--- START ---

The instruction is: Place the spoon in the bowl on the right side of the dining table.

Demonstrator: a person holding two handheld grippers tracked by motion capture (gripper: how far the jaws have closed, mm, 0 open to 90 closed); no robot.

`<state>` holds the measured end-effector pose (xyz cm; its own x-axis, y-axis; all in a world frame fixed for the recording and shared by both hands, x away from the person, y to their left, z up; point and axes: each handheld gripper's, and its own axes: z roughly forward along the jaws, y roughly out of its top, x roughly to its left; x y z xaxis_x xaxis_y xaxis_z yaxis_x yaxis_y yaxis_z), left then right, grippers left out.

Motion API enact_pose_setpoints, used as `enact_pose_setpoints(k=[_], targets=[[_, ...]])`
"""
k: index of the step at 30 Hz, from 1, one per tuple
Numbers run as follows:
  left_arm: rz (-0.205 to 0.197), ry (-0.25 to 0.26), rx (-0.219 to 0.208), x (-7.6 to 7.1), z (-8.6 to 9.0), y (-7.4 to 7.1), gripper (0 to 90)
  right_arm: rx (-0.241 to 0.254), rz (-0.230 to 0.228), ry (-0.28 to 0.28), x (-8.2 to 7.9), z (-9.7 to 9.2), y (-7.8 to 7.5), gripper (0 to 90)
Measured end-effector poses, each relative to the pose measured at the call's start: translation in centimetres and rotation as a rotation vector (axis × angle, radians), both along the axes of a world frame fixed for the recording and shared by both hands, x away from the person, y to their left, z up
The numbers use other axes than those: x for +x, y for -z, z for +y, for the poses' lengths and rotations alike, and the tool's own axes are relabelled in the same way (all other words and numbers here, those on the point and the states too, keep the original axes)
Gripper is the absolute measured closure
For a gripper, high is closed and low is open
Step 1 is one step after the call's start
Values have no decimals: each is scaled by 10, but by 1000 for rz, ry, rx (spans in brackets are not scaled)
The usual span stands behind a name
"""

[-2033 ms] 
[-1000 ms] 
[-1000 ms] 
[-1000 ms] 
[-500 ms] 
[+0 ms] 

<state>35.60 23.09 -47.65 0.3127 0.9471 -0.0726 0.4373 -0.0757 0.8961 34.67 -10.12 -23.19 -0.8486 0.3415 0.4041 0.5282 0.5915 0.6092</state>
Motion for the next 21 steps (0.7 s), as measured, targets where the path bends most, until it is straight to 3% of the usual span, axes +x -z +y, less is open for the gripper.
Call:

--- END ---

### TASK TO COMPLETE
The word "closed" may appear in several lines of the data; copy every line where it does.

### RESPONSE
Demonstrator: a person holding two handheld grippers tracked by motion capture (gripper: how far the jaws have closed, mm, 0 open to 90 closed); no robot.
For a gripper, high is closed and low is open

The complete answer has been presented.